C'est une référence sûre pour le chrétien, dans son effort quotidien : « Nous collaborons comme Simon de Cyrène, qui se vit obligé de prêter ses épaules pour aider Jésus, alors qu'il revenait de travailler son champ et pensait à un repos mérité » (saint Josémaria, Amis de Dieu, n° 132). Sa réponse est d'autant plus estimable, que la surprise a été contrariante : il a surmonté la répugnance à se rapprocher d'un inconnu malheureux ; il a dû mépriser les moqueries de la foule ; généreux, il a assumé la lourdeur de la besogne ; sans s'attendre à une quelconque récompense, sa compassion a étreint une croix déjà ensanglantée.

En retour, la proximité du divin Condamné a offert à Simon un rayon de lumière.
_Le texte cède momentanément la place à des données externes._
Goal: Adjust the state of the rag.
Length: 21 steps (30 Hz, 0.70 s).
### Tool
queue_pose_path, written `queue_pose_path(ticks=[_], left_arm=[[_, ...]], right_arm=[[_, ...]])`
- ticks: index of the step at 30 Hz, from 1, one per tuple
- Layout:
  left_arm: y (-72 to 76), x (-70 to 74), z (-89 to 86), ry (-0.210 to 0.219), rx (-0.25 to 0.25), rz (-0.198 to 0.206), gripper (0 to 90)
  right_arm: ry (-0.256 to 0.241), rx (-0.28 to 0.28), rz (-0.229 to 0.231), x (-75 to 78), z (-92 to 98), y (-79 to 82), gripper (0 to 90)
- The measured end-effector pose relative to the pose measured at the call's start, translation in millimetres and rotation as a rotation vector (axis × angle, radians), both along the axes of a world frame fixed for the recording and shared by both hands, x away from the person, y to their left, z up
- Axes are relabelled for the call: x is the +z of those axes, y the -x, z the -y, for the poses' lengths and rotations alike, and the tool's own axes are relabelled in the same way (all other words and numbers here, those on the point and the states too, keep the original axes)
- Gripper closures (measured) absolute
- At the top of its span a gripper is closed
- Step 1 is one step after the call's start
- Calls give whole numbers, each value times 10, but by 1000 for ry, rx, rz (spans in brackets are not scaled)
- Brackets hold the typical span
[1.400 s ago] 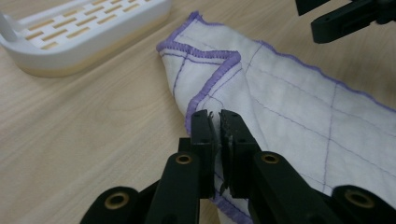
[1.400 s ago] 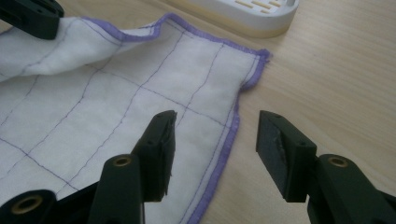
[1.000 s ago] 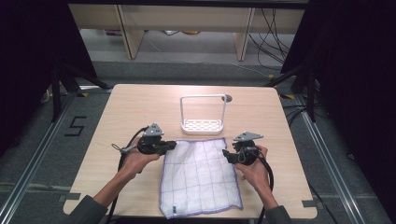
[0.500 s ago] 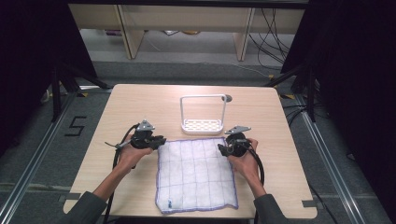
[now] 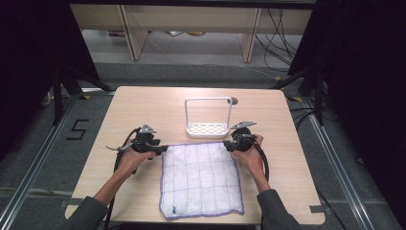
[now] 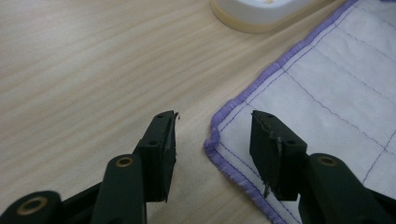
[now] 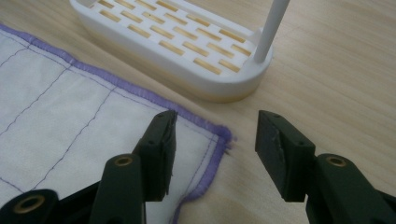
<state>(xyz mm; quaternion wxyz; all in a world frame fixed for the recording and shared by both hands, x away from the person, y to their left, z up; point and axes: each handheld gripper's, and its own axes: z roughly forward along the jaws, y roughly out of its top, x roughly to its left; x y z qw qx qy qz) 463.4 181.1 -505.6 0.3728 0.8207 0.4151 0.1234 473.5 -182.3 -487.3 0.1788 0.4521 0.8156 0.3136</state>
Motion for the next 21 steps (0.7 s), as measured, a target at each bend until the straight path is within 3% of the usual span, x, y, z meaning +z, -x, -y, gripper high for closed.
queue_pose_path(ticks=[7,10,12,14,15,16,17,19,21], left_arm=[[7,-37,41,3,3,-15,464],[7,-62,72,45,16,-48,407],[16,-69,103,0,-1,-30,393],[33,-69,139,-46,-12,0,414],[42,-73,153,-46,-15,10,433],[51,-72,162,-56,-26,17,465],[58,-71,172,-65,-30,27,496],[74,-74,191,-63,-49,36,556],[85,-76,205,-56,-59,39,631]], right_arm=[[16,25,7,-51,-18,-75,489],[12,17,-17,-68,-46,-88,488],[20,24,-21,-91,-56,-99,487],[18,18,-30,-120,-84,-103,484],[36,46,-5,-136,-75,-132,484],[35,46,-24,-144,-84,-131,484],[36,40,-12,-166,-96,-132,484],[15,17,-49,-150,-128,-104,488],[38,55,-19,-155,-104,-126,524]])
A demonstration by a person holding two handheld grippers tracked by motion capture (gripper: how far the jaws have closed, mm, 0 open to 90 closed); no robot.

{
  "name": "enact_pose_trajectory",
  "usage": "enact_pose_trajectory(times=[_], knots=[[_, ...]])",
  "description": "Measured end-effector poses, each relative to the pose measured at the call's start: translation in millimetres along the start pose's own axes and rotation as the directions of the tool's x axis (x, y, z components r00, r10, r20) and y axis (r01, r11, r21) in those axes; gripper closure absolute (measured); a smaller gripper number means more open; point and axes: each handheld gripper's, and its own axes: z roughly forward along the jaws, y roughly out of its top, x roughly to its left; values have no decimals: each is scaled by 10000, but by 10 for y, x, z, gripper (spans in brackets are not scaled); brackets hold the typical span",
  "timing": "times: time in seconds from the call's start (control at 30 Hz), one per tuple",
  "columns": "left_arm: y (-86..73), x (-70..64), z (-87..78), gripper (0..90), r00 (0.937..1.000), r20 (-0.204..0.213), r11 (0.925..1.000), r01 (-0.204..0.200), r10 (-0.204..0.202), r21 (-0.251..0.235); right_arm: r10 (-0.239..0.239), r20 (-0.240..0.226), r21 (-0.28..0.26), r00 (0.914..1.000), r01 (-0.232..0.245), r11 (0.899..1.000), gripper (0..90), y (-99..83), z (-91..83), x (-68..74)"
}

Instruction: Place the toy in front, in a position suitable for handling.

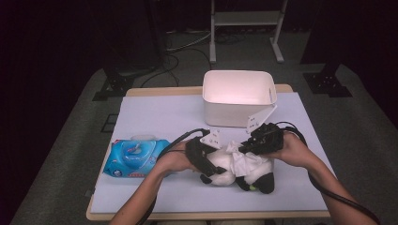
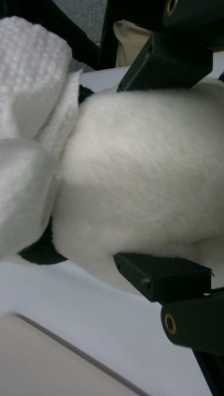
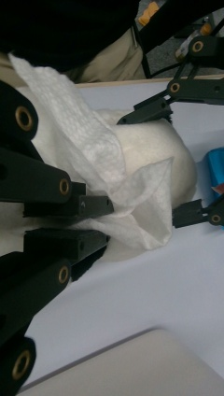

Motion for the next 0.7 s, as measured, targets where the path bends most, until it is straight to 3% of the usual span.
enact_pose_trajectory(times=[0.13,0.3,0.57,0.7], knots=[[-59,1,7,209,9995,229,9994,240,-234,-265,161,-46,-92,9999,-161,9998,838,-98,-30,11],[-53,-36,9,166,9995,238,9992,233,-225,-334,283,20,-239,9996,-283,9993,837,-209,-114,52],[-47,-76,-44,106,9972,595,9951,511,-462,-848,352,-75,-307,9994,-354,9989,834,-365,-172,142],[-52,-65,-85,98,9976,455,9950,551,-515,-837,389,-146,-317,9991,-393,9987,834,-438,-187,189]])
Il côtoie un Juste, qui lui rappelle le Serviteur humilié des Écritures. Derrière la mansuétude de l'innocent, il admire la majesté d'un roi écrasé. Entrevoyant la sainteté du Messie, son cœur endosse volontiers la même tâche de Jésus. « Nous découvrons la Croix du Christ avec, en plus, la consolation de constater que le Rédempteur se charge d'en supporter le poids » (ibidem). Le cœur de Jésus n'a pas été insensible à son serviteur d'une heure. Le Titien a su surprendre dans un tableau (Madrid, 1547) l'échange perçant des regards. Désormais Simon voit autrement le supplicié, tandis que Jésus gratifie l'étranger devenu familier. « Être volontairement le Cyrénéen du Christ, accompagner d'aussi près son Humanité souffrante, réduite à une loque, n'est pas un malheur pour une âme aimante, mais lui apporte la certitude de la proximité de Dieu qui, par ce choix, la bénit » (ibidem). Si Marie et Jean, en arrivant au Calvaire, ont croisé l'accompagnateur fidèle, de retour chez lui, ils ont dû lui adresser une parole, au moins un geste de reconnaissance. Simon, déjà préparé par le regard paisible du Seigneur, a été comblé par le sourire de la Mère.